Figure 5.

Light-induced NETosis depends on extracellular reactive oxygen species (ROS) generation. (A) Light-induced NETosis is significantly inhibited by the ROS scavenger Trolox (50 μM) and by exclusively scavenging external ROS by a combination of catalase/SOD (2,000 and 50 U/ml). NETosis appears to be independent of intracellular ROS production by NADPH oxidase, as shown by inhibition with DPI (1 μM) or mitochondrial ROS, inhibited by MitoTEMPO (5 μM). Statistics: two-tailed paired t-test. ^*p < 0.05. N = 4 independent experiments. Error bars = SEM. Cells were kept in RPMIcomp. + 10 mM HEPES. (B) 70 J/cm² of 375 nm light clearly induces NET formation in HBSScomp. + riboflavin (2 mg/l) + tryptophan (1 mM). The obtained NET rates are comparable with NETosis induced in RPMIcomp. (containing 0.2 mg/l riboflavin) + 10 mM HEPES. In contrast, irradiation in HBSScomp. alone or supplemented only with riboflavin (0.2 or 2 mg/l) does not lead to NET formation.

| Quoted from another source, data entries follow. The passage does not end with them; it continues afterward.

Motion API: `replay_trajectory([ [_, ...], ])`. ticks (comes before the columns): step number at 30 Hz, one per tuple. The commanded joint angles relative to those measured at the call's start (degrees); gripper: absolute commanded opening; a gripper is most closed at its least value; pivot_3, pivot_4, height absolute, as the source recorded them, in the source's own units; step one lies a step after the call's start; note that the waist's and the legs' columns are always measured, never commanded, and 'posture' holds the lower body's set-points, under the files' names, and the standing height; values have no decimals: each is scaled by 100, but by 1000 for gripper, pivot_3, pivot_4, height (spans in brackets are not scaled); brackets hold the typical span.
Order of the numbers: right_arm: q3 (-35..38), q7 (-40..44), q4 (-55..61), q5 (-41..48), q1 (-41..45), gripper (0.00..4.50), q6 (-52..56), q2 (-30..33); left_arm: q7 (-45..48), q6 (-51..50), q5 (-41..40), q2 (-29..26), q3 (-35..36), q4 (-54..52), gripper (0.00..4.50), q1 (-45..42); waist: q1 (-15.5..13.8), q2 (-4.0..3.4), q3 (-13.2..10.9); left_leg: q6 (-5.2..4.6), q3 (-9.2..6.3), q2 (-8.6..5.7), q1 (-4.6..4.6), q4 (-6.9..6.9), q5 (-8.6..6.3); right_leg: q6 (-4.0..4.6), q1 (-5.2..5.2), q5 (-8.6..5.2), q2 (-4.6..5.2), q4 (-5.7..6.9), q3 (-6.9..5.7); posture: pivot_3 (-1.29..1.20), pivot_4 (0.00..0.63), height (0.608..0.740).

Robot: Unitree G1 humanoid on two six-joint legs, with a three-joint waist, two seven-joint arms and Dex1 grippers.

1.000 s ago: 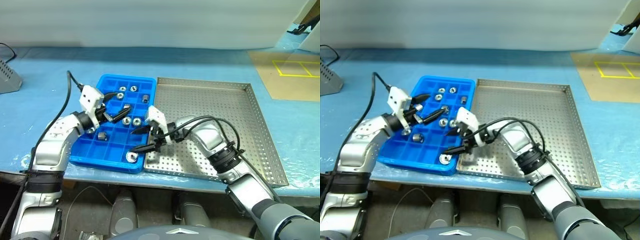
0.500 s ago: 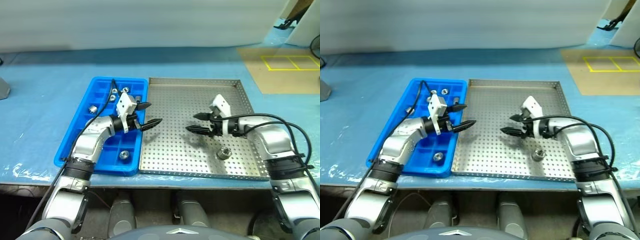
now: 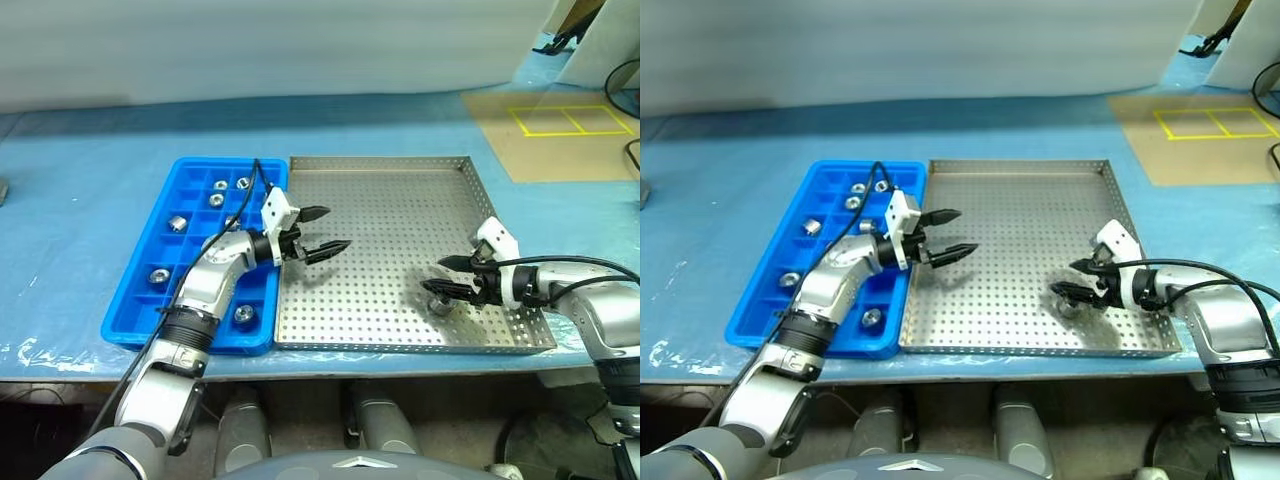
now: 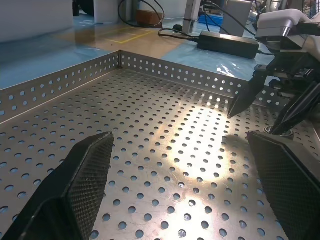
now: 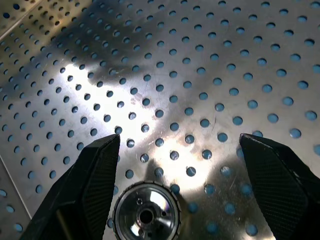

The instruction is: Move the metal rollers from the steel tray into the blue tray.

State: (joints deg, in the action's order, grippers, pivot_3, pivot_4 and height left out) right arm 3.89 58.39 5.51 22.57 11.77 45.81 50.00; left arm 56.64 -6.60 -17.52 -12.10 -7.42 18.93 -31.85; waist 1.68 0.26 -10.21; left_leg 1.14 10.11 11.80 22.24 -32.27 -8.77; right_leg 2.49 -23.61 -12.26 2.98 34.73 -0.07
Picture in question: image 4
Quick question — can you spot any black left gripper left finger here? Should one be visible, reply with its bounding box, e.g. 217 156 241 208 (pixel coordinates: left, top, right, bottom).
0 131 115 240

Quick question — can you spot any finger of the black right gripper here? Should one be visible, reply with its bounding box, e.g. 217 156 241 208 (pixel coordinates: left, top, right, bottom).
227 72 268 119
269 79 320 136

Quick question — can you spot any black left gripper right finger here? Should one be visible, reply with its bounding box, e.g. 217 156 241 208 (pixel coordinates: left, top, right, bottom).
246 130 320 240

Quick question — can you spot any perforated steel tray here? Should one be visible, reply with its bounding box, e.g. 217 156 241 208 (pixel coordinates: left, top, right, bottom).
0 49 320 240

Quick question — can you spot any black power adapter brick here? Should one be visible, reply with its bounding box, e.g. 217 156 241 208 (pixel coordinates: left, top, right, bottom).
197 31 261 60

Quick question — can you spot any grey box cabinet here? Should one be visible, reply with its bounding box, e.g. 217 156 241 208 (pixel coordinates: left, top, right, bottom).
219 0 254 38

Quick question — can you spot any blue plastic crate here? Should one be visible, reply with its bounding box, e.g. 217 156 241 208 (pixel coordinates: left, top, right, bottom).
198 13 225 26

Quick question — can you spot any brown cardboard box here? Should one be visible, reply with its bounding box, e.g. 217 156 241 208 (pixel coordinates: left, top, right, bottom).
135 9 163 25

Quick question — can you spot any white panel board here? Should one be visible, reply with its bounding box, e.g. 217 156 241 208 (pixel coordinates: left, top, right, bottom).
0 0 121 44

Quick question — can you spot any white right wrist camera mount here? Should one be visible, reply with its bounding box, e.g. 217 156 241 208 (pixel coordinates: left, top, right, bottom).
254 8 320 41

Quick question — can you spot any black adapter power cable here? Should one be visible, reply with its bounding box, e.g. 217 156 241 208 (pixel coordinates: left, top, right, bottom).
158 27 201 43

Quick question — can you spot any white metal post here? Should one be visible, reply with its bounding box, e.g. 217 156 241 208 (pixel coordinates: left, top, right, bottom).
181 0 202 34

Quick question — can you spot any black looped cable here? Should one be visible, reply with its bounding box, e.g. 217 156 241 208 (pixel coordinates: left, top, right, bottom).
117 0 166 29

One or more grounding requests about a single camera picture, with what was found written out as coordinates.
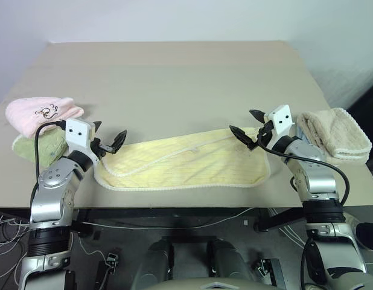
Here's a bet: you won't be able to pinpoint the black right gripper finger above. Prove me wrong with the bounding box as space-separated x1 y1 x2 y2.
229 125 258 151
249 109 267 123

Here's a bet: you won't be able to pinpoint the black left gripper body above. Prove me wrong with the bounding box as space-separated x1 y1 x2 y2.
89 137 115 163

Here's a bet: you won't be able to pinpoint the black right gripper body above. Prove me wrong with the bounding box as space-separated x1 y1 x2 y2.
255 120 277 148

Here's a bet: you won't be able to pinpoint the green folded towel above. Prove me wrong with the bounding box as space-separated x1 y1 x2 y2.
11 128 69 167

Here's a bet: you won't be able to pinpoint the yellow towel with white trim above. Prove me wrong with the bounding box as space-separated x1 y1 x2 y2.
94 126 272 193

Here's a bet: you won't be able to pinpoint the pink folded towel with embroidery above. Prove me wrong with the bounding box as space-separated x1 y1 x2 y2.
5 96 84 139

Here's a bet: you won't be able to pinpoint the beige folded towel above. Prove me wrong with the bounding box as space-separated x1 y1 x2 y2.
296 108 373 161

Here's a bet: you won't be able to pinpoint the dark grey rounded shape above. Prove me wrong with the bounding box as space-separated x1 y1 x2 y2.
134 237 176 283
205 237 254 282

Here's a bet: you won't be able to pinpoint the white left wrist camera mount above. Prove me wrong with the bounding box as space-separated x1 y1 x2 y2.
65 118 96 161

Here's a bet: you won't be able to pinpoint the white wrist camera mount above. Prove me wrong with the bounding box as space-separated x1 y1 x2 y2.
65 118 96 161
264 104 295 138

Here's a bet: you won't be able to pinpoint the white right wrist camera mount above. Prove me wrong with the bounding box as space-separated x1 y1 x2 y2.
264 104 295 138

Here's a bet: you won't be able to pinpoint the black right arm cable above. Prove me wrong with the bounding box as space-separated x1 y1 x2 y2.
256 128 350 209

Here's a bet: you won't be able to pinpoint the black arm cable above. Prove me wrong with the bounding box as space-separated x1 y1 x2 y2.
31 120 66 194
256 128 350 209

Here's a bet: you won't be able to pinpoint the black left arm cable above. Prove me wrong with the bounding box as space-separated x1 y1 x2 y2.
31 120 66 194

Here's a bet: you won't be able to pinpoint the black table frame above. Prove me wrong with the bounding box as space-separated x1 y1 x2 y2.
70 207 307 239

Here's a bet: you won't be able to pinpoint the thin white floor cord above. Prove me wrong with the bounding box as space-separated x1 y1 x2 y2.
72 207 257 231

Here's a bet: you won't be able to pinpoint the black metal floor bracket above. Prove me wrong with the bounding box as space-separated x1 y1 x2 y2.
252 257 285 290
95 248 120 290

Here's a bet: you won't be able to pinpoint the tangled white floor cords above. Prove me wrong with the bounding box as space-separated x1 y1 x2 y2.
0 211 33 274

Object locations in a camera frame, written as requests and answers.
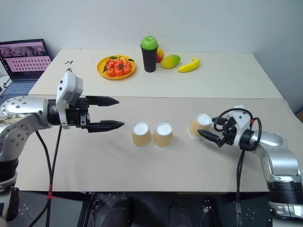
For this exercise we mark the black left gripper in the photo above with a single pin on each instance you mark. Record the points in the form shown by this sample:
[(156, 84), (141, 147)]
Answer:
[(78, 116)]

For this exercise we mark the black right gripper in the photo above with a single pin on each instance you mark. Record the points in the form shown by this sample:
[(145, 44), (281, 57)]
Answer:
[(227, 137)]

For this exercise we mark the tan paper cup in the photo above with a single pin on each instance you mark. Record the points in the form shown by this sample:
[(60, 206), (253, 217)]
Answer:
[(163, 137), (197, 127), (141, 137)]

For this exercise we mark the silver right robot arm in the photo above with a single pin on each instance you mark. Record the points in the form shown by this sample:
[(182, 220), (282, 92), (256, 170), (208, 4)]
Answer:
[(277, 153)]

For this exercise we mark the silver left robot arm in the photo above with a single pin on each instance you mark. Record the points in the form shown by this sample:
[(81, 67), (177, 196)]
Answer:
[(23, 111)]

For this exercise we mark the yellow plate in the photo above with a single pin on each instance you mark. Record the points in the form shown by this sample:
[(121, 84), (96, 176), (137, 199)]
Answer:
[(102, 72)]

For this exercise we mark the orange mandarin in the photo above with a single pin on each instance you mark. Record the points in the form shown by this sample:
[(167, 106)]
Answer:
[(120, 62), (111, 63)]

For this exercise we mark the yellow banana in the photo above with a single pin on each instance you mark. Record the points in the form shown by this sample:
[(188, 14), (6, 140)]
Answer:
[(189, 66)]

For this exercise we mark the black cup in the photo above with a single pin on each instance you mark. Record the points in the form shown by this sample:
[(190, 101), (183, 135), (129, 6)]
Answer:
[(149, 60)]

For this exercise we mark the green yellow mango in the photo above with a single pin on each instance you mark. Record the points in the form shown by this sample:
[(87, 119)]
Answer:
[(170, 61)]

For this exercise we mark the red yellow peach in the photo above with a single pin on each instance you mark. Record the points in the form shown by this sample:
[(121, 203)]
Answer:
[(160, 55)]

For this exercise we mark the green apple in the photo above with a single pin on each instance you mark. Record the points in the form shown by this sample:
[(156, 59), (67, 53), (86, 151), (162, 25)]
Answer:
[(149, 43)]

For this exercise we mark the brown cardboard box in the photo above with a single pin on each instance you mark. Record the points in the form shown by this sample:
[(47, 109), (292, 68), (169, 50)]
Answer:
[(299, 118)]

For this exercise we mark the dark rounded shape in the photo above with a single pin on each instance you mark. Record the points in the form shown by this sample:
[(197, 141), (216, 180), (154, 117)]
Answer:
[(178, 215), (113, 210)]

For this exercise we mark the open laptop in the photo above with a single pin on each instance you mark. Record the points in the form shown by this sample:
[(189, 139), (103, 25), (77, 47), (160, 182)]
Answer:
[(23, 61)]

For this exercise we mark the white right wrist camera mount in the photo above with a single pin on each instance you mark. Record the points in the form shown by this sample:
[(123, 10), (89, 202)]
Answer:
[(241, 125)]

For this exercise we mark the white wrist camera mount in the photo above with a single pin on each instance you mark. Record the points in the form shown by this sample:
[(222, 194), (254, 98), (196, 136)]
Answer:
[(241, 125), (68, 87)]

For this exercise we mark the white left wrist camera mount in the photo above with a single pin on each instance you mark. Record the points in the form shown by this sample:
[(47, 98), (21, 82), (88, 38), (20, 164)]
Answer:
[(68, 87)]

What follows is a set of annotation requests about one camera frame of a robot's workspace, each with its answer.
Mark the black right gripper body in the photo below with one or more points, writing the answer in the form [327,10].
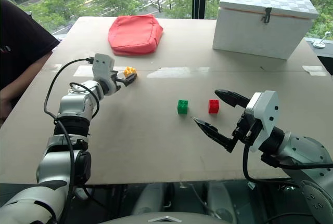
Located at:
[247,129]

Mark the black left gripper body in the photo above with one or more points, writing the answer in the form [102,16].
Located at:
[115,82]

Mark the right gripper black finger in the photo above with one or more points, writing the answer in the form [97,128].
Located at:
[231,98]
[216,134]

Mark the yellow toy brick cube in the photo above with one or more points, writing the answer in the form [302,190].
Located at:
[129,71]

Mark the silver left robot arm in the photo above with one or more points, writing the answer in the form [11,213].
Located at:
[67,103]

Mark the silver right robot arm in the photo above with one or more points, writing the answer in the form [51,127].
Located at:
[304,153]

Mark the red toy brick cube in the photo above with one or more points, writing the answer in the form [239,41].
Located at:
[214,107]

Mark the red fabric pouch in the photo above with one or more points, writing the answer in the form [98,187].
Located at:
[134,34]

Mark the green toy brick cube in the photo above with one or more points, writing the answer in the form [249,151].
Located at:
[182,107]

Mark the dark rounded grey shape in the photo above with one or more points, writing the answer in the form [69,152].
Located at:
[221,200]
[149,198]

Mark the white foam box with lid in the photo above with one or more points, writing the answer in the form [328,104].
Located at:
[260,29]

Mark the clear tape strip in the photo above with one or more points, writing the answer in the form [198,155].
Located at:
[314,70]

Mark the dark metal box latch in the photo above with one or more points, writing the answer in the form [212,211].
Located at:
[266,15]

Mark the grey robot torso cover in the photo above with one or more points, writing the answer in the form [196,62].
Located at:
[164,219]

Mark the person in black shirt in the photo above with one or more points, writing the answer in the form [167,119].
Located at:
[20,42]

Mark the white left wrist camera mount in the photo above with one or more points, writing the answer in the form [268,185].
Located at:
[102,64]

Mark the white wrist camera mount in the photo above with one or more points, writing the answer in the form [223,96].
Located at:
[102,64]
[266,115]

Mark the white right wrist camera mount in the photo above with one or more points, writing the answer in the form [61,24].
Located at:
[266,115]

N = 3–5 independent experiments. Error bars = SEM. (C) Induction of extracellular H₂O₂ levels by light measured by AmplexRed. Irradiation of HBSScomp. (red) + 2 mg/l riboflavin + 1 mM tryptophan or RPMIcomp. (0.2 mg/l riboflavin, 0.024 mM tryptophan) + 10 mM HEPES (blue) induces stable extracellular H₂O₂ levels between 60 and 100 μM. Similar H₂O₂ levels are measurable after irradiation of neutrophils in these two media. In the presence of neutrophils, the H₂O₂ levels are continuously reduced over 30 min to around 30–40 μM. In HBSScomp. without riboflavin and tryptophan, neither direct irradiation nor irradiation in the presence of neutrophils causes any increase in H₂O₂ levels. “+” = addition of 2 mg/l riboflavin and 1 mM tryptophan. “(+)” = 0.2 mg/l riboflavin and 0.024 mM tryptophan within RPMI. N = 3–4 independent experiments. Error bars = SEM.